Marea bianca di rimozione, che prova a silenziare e dislocare altrove il dolore per renderlo tollerabile, è una colorazione melanconica che rinuncia alla vita che cresce, che intreccia il ritiro con un’esigenza non meno assoluta rivolta all’oggetto: la fantasia residua di essere soccorsi, che qualcuno venga a salvare.
Il letargo è il mondo che attende…
E nel pieno di una tormenta di neve, in quel paesino artico dimenticato dal mondo arriva un gruppo di geologi in cerca di un giacimento di petrolio. Una rivoluzione in quel silenzio chiuso e refrattario: il rumore del ghiaccio che cede. È un suono strano, mai sentito, e sveglia tutti, compreso Elia. … Rumore. Viene da fuori, come se sorgesse… è una magia, come se qualcuno avesse rotto il sortilegio, quella maledizione terribile che li aveva incatenati al nulla per tanto, per troppo tempo.
Improvvisamente in quel luogo in cui ognuno viveva segregato dal mondo, per non pensare neanche un istante al dolore di essere avvolto dal buio, in cui la natura stessa sembrava aver sviluppato un’irrefrenabile e malata assuefazione a voler oscurare, nascondere, far nevicare tutto il bianco del mondo pur di eliminare ogni traccia di colore, di ricordi, di passato, tornano a riecheggiare musica ed emozioni.
E con esse vengono a galla le cose nascoste e riemergono dal fondale tutti i ricordi del male
sofferto a cui Elia aveva legato un piombo e lasciato annegare.
Ciò che nel suo mondo interno era stato scisso, fa ritorno insieme alla seduzione alla vita.
Sai che differenza c’è fra ricordo e rimpianto? … Il ricordo si muove, il rimpianto no: è freddo, fermo e preme su tutto. Il ricordo lo puoi cancellare, modificare.

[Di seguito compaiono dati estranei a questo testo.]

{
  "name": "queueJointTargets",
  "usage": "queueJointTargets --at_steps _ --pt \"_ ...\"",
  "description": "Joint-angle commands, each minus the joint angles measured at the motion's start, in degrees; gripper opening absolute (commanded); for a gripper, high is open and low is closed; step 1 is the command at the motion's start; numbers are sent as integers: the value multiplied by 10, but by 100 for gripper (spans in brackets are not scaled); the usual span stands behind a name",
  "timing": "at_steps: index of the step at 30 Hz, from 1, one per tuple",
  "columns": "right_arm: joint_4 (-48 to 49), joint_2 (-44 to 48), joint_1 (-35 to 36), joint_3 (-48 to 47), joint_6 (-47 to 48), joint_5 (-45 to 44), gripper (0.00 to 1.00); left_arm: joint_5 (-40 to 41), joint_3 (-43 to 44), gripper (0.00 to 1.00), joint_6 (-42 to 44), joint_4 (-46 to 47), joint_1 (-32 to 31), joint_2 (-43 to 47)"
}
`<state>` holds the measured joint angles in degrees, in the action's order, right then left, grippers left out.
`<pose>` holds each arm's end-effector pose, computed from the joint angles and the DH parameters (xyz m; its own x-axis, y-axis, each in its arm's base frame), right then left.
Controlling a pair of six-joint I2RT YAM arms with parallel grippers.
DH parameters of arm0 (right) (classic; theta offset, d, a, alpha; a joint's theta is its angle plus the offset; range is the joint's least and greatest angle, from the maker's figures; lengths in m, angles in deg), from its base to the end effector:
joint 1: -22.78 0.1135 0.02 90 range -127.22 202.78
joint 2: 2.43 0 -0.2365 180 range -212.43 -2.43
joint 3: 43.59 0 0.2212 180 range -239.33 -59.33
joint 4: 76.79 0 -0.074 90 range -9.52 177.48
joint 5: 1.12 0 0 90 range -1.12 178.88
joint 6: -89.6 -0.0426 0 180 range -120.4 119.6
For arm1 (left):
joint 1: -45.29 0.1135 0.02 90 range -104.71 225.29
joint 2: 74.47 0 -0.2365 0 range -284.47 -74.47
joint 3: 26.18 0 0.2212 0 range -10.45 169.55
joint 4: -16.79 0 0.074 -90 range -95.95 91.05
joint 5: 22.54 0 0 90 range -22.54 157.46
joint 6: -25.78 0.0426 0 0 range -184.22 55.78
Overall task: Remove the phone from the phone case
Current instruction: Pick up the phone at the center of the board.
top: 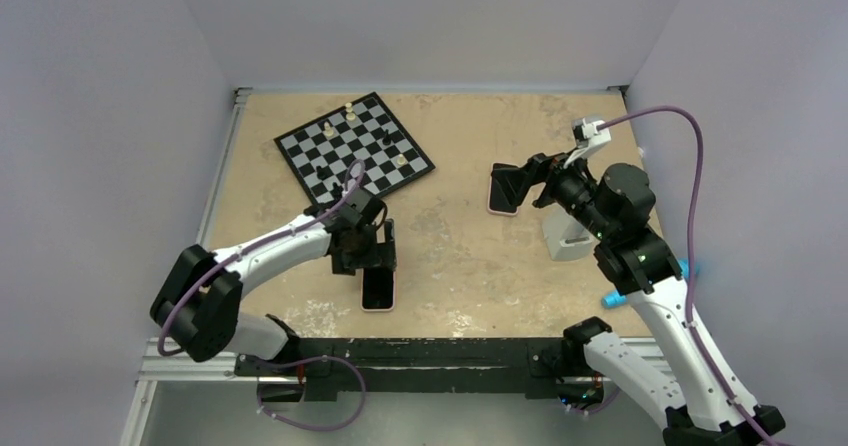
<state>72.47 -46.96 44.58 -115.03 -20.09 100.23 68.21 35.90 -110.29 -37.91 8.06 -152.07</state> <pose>0.1493 0.0687 0.3717 -0.2425 0.2588 -0.9350 -0.4936 0.7968 0.3486 0.1769 -0.1338 0.1756 -0.9530 -0.1803 -0.2437 -0.1223 0.9642 -0.2352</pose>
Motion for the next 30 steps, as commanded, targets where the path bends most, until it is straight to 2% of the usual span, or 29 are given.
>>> queueJointTargets --at_steps 1,6,11,19,26,30 --pt "38 3 2 0 -3 23 98 11 45 100 4 29 -4 -46" --pt "42 3 2 7 -1 16 98 21 54 100 7 36 -13 -89" --pt "49 1 2 17 -6 6 98 69 72 100 -7 12 -35 -137" --pt "43 -14 2 24 -1 7 98 101 77 93 -34 -1 -59 -180" --pt "41 -9 3 37 2 1 98 114 49 79 -50 6 -67 -191" --pt "40 -14 3 41 0 -8 98 117 31 62 -53 19 -67 -188"
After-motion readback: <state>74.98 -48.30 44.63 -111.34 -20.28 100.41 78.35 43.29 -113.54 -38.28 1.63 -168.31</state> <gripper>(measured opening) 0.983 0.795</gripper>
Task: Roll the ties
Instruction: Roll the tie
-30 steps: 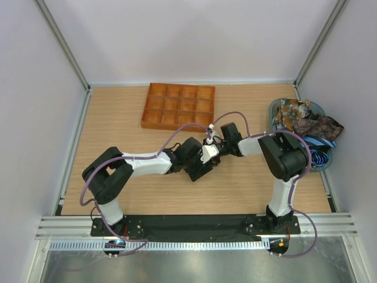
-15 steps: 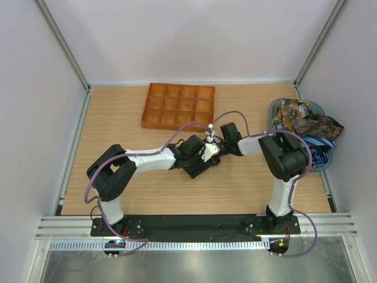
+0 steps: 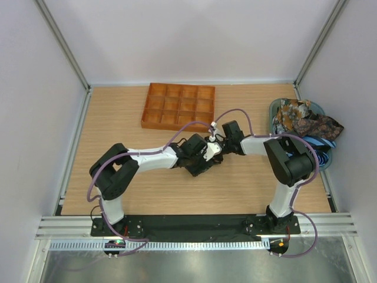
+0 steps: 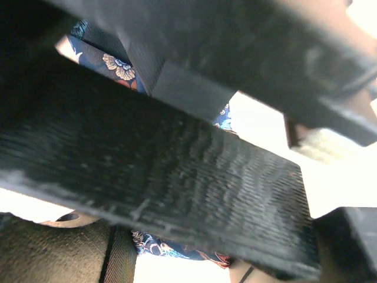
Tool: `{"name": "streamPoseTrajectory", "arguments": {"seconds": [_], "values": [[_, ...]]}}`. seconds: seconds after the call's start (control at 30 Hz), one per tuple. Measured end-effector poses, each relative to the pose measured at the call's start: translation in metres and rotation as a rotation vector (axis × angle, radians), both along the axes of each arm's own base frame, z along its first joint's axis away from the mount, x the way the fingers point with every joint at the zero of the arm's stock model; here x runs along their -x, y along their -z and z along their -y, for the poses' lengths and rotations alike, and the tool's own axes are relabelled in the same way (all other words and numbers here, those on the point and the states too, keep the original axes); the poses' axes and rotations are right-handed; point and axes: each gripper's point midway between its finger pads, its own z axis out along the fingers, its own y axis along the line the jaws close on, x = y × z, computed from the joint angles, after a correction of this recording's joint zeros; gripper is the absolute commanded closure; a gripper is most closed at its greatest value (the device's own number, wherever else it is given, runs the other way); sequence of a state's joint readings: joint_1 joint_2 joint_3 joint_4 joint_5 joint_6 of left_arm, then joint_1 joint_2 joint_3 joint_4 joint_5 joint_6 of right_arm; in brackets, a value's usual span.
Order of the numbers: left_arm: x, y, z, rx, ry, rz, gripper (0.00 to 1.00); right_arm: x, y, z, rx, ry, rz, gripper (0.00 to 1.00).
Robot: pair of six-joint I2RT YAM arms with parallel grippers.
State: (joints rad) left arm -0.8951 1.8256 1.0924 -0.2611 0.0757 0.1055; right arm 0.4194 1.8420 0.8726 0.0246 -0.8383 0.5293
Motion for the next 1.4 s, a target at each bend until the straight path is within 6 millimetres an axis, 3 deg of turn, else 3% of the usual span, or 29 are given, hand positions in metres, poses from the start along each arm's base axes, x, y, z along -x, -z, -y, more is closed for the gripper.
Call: {"name": "streamPoseTrajectory", "arguments": {"seconds": [0.17,0.47,0.6,0.73,0.83,1.03,1.27,1.4], "values": [[-0.003,0.0,0.006,0.006,0.004,0.001,0.65,-0.013,-0.007,0.018,0.043,0.082,0.045,0.39],[-0.007,0.0,0.009,0.004,-0.014,-0.009,0.67,-0.034,-0.017,0.073,0.09,0.285,0.078,0.37],[-0.008,0.0,0.009,-0.013,-0.021,-0.024,0.67,-0.033,-0.028,0.095,0.08,0.374,0.129,0.37],[-0.012,-0.001,0.008,-0.031,-0.03,-0.045,0.67,-0.019,-0.045,0.102,0.105,0.406,0.24,0.37],[-0.014,-0.001,0.006,-0.05,-0.041,-0.065,0.67,-0.005,-0.064,0.1,0.134,0.406,0.37,0.37],[-0.015,-0.001,0.005,-0.086,-0.047,-0.116,0.68,0.039,-0.091,0.069,0.151,0.297,0.616,0.38],[-0.017,-0.002,0.006,-0.116,-0.068,-0.171,0.69,0.073,-0.088,0.048,0.211,0.18,0.767,0.39],[-0.017,-0.002,0.006,-0.138,-0.074,-0.2,0.7,0.102,-0.066,0.026,0.326,0.017,0.836,0.39]]}}
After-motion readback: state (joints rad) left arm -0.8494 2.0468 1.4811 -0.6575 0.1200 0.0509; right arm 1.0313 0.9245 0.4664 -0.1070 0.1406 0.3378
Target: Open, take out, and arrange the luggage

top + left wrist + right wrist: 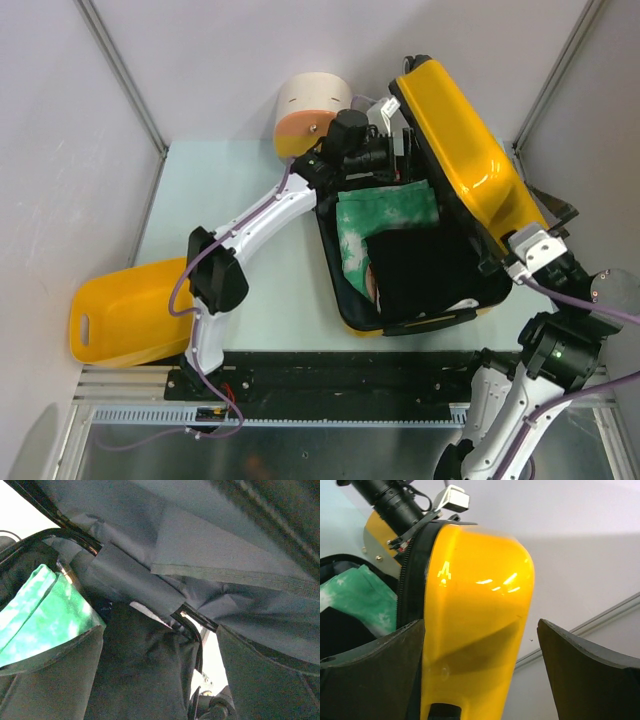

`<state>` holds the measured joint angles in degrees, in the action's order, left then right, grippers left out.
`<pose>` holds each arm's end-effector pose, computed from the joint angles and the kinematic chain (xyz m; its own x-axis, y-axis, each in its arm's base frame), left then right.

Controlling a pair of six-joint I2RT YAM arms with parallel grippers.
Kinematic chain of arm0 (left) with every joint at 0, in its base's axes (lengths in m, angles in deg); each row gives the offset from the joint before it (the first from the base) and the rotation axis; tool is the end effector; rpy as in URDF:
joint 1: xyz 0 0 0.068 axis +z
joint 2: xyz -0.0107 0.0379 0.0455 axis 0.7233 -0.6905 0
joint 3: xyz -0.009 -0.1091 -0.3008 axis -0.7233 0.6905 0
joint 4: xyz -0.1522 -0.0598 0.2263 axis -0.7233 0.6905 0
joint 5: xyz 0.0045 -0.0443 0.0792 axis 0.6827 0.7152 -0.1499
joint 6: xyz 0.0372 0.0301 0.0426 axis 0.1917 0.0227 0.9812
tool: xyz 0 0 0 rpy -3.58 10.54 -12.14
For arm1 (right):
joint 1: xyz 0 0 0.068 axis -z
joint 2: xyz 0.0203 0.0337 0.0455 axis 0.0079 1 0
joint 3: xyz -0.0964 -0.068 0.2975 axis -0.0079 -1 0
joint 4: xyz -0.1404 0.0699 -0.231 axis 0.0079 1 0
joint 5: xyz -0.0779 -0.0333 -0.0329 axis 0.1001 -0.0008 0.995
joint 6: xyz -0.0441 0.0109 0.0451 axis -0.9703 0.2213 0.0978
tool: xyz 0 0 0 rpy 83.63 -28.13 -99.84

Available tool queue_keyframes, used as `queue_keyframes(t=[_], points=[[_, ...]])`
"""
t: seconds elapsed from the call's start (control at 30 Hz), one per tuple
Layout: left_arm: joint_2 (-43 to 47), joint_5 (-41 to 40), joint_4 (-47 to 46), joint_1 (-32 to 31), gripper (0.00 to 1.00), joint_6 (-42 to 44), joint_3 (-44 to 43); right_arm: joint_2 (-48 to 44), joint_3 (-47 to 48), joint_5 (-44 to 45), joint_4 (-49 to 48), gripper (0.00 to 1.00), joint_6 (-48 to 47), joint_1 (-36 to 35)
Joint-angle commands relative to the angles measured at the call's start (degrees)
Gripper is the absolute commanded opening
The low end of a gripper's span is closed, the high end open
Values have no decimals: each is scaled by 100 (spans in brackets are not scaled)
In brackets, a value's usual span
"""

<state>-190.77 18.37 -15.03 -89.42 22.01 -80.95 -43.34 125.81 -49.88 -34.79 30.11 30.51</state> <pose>0.3788 -0.3835 0.4283 -0.6744 -0.0889 -0.7330 0.6512 0.3964 -0.6472 0.0400 0.0272 0.4948 0.4858 -0.5863 -0.6483 -0.2589 0.6119 -0.7473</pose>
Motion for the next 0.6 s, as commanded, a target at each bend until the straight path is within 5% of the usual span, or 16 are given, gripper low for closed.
queue_keyframes(t=[0.0,0.13,0.23,0.33,0.4,0.43,0.47,0.57], points=[[-137,-100,-224,-103,100,9,-357,328,33,429,-989,100,797,-55],[-260,-126,-216,-121,100,0,-480,442,33,219,-1086,100,883,-283],[-357,-144,-224,-138,100,17,-551,679,172,526,-2078,100,1973,-424],[-419,-170,-216,-138,100,35,-612,1355,1285,701,-2107,100,2843,-450],[-462,-161,-216,-138,100,44,-665,2224,2138,1068,-933,100,2906,-608],[-489,-170,-224,-138,100,26,-691,2627,3351,1332,-284,100,2645,-765],[-506,-179,-216,-138,100,26,-726,2988,3964,1700,1184,100,2303,-1498],[-533,-205,-216,-138,100,26,-736,4237,5962,4097,3117,100,1045,-3257]])
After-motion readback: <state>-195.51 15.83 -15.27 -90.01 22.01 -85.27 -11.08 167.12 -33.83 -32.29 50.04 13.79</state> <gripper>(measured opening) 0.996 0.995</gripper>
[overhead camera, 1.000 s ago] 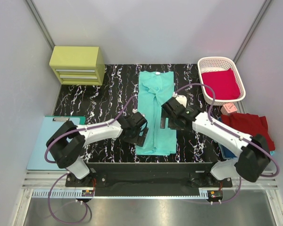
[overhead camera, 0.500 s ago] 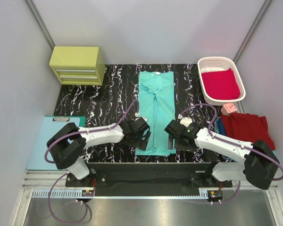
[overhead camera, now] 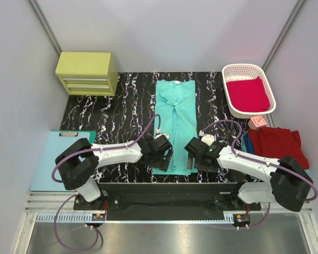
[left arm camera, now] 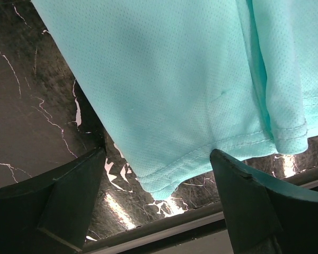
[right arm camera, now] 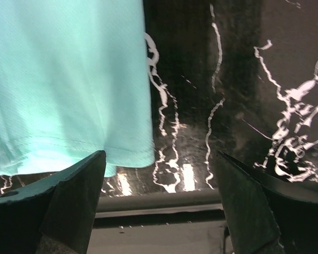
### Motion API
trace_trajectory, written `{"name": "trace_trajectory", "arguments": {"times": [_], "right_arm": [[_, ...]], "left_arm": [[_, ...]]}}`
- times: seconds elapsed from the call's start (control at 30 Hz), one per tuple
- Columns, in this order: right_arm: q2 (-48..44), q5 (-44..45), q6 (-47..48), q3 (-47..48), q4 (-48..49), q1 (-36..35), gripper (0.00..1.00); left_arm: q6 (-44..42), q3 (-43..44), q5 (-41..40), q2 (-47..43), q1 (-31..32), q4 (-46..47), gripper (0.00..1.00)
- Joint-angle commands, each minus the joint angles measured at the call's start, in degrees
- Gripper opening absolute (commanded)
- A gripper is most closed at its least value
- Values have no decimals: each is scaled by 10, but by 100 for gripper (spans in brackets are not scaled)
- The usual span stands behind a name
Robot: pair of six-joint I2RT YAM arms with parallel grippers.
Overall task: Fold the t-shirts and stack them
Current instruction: Grab the bottom of the folded rectangular tshirt with both arms
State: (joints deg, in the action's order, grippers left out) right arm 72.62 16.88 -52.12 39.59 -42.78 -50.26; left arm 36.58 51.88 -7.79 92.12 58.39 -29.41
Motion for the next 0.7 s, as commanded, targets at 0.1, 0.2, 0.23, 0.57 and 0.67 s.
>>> {"name": "trace_trajectory", "arguments": {"times": [0.1, 0.2, 0.23, 0.57, 0.67], "right_arm": [[11, 3, 8, 20, 52, -8, 89], [37, -9, 13, 22, 64, -8, 88], [45, -12, 13, 22, 71, -8, 88], [77, -35, 10, 20, 71, -12, 55], [67, -36, 5, 15, 60, -11, 34]], "left_arm": [[22, -12, 11, 7, 5, 7, 88], [21, -12, 9, 6, 5, 4, 88], [20, -12, 8, 6, 5, 4, 88], [17, -18, 9, 10, 5, 4, 86], [16, -22, 9, 7, 5, 3, 84]]}}
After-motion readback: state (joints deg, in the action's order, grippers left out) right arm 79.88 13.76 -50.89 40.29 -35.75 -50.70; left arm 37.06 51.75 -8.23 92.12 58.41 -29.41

Il rimpianto rimane, non va mai via, non si copre, non si arrende.
E quando riemergono i segreti, è la neve di dentro quella da spalare, il dolore del suo inverno.
All’inferno, anche un angelo diventa un demone, Elia lo sa.
Ricordare è un richiamo al cuore, è pensare e portarne il peso.
Mi trattano come un mostro, ma non ci arrivano a capire che siamo tutti fatti di carne e neve… in ogni testa c’è l’inverno, amico mio. Ma per quanto possiamo e vogliamo scegliere, non potremo mai sapere quanta vita, quanta neve ci cadrà addosso, e quanta dentro. Crediamo di essere angeli in terra solo perché siamo stati educati alle buone maniere… ci professiamo puri, con la coscienza cristallina, senza elucubrazioni. Ma cosa succederebbe se, anche solo per un istante, si sciogliesse tutta la neve del mondo? Cosa verrebbe fuori?
È il potere del ricordo a trasformare un uomo. A renderlo un altro, se stesso o nessuno. Solo quel potere può farne un eroe, un cattivo o entrambi.
Matteo Porru mostra mirabilmente la maestria delle invenzioni narrative a dar forma all’indicibile. La sua è una storia intensa e toccante, illuminata da una scrittura poetica, evocativa, ipnotica, che racconta della lotta umana per rimanere vivi nel dolore, della necessità che ogni esistenza ha, di un interlocutore che ci rispecchi in modo vitale, dei labirinti in cui nascondersi e del rischio di trovarsi, che è pur sempre l’unica condizione per non perdersi nel gelo, per non morire da vivi.